Building a coding agent in Swift from scratch

83 pointsposted 20 hours ago
by vanyaland

19 Comments

mark_l_watson

17 hours ago

I think this is a good learning project, based in a long perusal of the github repo. One suggestion: don’t call the CLI component of the project ‘claude’ - that seems like asking for legal takedown problems.

vanyaland

15 hours ago

Good point, I'll rename the binary. Thanks for actually going through the repo.

scuff3d

18 minutes ago

I'm reading the first of the blog posts. I've never actually seen any Swift code before, but looking at the package definition I'm struck by how much it looks like Zig. I've never heard Andrew Kelly call Swift out as an influence, but it seems some Swift DNA is in Zig.

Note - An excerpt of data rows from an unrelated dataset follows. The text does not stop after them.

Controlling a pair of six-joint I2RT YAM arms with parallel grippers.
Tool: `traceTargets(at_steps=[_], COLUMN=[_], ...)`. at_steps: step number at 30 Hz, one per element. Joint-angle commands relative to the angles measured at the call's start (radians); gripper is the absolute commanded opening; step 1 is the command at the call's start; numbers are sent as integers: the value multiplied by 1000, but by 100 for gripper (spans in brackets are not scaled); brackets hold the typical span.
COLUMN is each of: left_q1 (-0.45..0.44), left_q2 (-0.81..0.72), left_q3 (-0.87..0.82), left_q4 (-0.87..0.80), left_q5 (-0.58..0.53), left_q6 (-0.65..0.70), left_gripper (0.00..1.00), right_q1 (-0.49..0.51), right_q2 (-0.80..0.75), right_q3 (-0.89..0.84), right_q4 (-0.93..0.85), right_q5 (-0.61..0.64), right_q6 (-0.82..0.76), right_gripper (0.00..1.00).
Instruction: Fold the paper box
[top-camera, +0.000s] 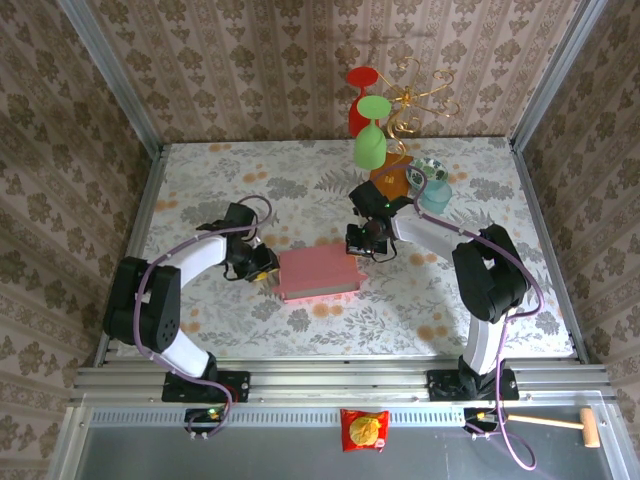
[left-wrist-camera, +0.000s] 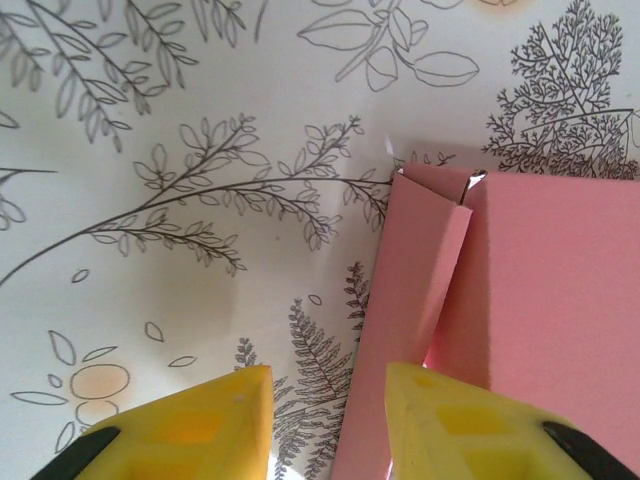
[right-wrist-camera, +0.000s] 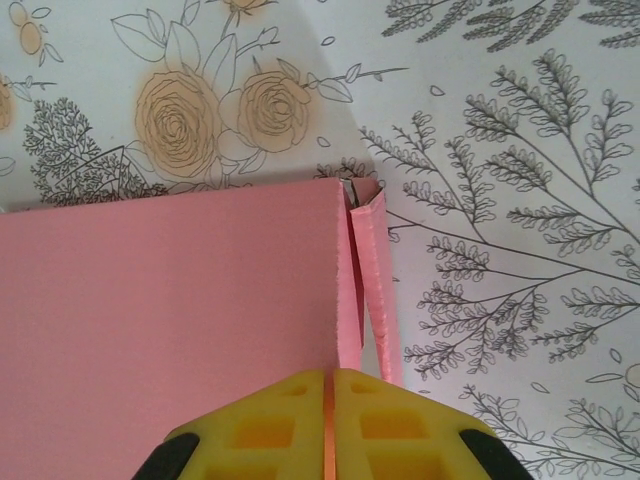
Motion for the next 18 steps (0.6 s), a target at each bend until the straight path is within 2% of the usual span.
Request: traceTargets(at_steps=[1,7,10,12,18], left_q1=[-17,-14,-12,-20,-52], left_q2=[-54,-231,-253,-212,-133], left_q3=[-12,-19,-38,-37,-32], left_q4=[23,-67,-10,10,-15], left_q5=[-4,-110,-27,73,123], left_q6=[-22,-125,-151,-152,-116], left_gripper=[35,38,43,44,46], right_q1=[1,5,7,9,13], right_q2=[-44,-48,-46,-42,-34], right_q3=[-25,-39,-42,-44,-45], right_q4=[-34,-27,-27,-27,-25], right_q5=[25,34,35,35,39], right_q6=[-32,-47,-49,-49,-48], right_gripper=[9,8,8,8,8])
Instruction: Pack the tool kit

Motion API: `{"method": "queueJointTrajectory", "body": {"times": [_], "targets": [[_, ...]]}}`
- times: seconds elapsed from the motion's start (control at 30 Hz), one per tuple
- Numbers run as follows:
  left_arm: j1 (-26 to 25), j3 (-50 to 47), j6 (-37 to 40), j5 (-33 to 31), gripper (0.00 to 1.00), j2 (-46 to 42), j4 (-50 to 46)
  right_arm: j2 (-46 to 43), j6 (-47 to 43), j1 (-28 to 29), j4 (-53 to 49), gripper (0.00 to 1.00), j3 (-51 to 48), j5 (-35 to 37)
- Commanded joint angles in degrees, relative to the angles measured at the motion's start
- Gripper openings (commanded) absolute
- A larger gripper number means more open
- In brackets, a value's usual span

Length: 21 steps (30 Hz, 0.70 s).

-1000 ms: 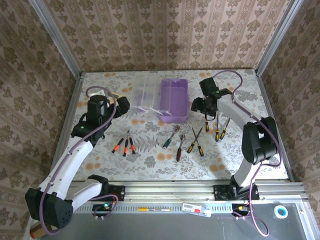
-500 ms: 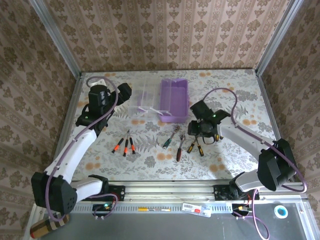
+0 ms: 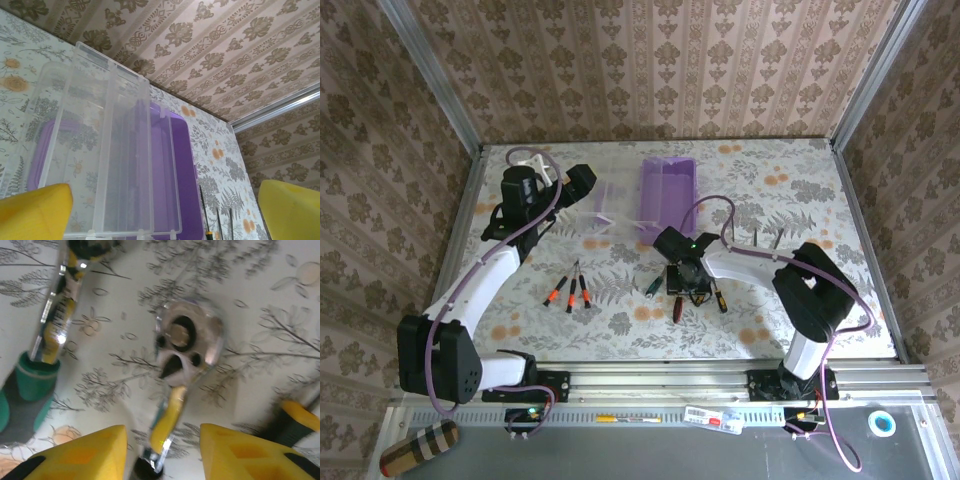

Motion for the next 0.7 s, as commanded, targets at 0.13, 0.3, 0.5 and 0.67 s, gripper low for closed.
{"method": "queueJointTrajectory", "body": {"times": [0.13, 0.3, 0.5, 0.67], "targets": [[-1.17, -1.71, 1.88, 0.57, 0.97, -3.11, 3.74, 3.86, 1.68, 0.34, 0.19, 0.32, 3.0, 1.65], [-1.5, -0.78, 3.47, 0.59, 0.97, -1.91, 2.33, 4.56, 3.64, -0.92, 2.84, 0.21, -0.03, 2.21], [-2.04, -1.17, 3.78, -0.01, 0.97, -1.91, 2.56, 2.24, 4.38, -2.63, 7.13, 0.09, -3.63, 2.62], [-2.81, -1.34, 3.38, 0.54, 0.97, -1.09, 3.25, -2.5, 3.17, -3.88, 7.87, 0.07, -5.15, 2.37]]}}
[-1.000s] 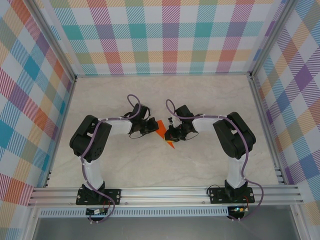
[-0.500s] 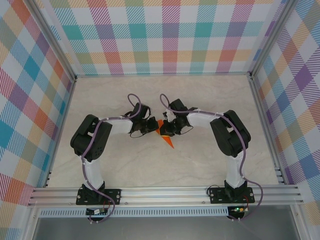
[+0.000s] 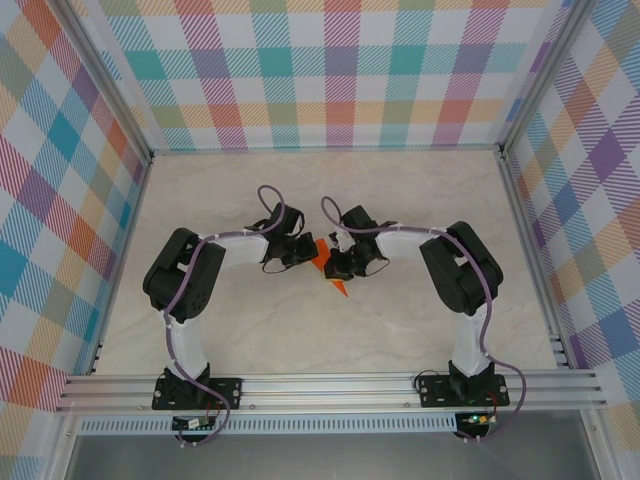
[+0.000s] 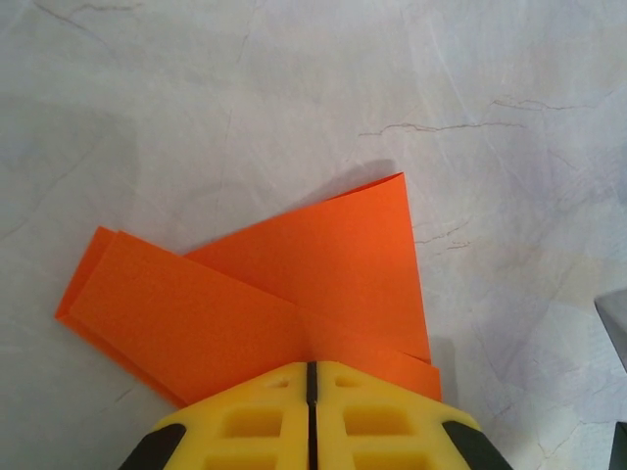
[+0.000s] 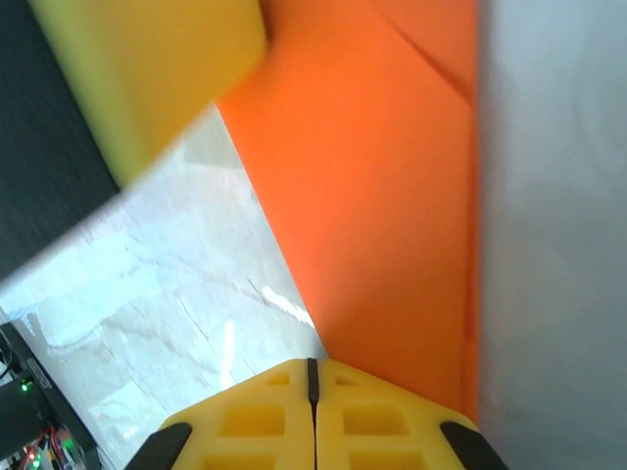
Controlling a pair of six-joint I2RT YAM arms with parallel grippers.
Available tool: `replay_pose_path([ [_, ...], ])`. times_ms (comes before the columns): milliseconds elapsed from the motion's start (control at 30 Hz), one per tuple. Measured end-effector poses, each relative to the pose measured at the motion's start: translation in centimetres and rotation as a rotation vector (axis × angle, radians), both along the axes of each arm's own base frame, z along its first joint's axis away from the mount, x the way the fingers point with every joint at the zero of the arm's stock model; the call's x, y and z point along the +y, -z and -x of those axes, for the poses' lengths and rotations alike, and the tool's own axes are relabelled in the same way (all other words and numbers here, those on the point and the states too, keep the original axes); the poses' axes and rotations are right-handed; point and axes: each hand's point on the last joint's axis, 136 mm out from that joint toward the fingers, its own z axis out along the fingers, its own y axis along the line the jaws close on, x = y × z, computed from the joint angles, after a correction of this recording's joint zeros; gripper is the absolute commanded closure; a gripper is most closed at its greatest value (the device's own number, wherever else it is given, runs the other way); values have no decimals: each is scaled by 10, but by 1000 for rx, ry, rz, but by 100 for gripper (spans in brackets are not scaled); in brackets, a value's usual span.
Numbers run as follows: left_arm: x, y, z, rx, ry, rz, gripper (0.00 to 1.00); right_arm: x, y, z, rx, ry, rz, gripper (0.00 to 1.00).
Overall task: Fold a paper plane with a square sheet of paper (pick it up from the middle)
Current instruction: Fold the wing for the fifth time at the center of the table.
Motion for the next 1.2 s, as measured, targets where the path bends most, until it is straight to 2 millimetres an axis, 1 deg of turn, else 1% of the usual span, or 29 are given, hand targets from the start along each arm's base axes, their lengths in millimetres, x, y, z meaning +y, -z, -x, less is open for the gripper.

Also, brave calling it swift-claude-code given Anthropics behavior.

dostick

4 hours ago

It’s not quite clear that this project is- there’s no “Claude code” a program. There’s tui/gui app, harness, prompts, and LLM. so this is a harness part?

vanyaland

4 minutes ago

It's the harness/orchestration layer — the part that runs the agent loop, dispatches tool calls, and manages context.

maxbeech

16 hours ago

the interesting design tension i ran into building in this space is context management for longer sessions. the model accumulates tool call history that degrades output quality well before you hit the hard context limit - you start seeing "let me check that again" loops and increasingly hedged tool selection.a few things that helped: (1) summarizing completed sub-task outputs into a compact working-memory block that replaces the full tool call history, (2) being aggressive about dropping intermediate file read results once the relevant information has been extracted, and (3) structuring the initial system prompt so the model has a clear mental model of what "done" looks like before it starts exploring.the swift angle is actually a nice fit - the structured concurrency model maps well to the agent loop, and the strong type system makes tool schema definition less error-prone than JSON string wrangling in most other languages.

dostick

an hour ago

So that’s what it is! I was wondering why reducing context and summarising still makes it make mistakes and forget the steering. And couldn’t find explanation to why it starts ignoring instructions when context is not full at all. How did you find that tool call is what degrades it? Isn’t this a biggest problem there is and not just “design tension”?

vanyaland

15 hours ago

Yeah, this is basically what I ran into too. I actually wrote about this in Stage 6 (https://ivanmagda.dev/posts/s06-context-compaction/) I went with your option (1): once history crosses a token threshold, the agent asks the model to summarize everything so far, then swaps the full history for that summary. Keeps the context window clean, though you do lose the ability to go back and reference exact earlier tool outputs.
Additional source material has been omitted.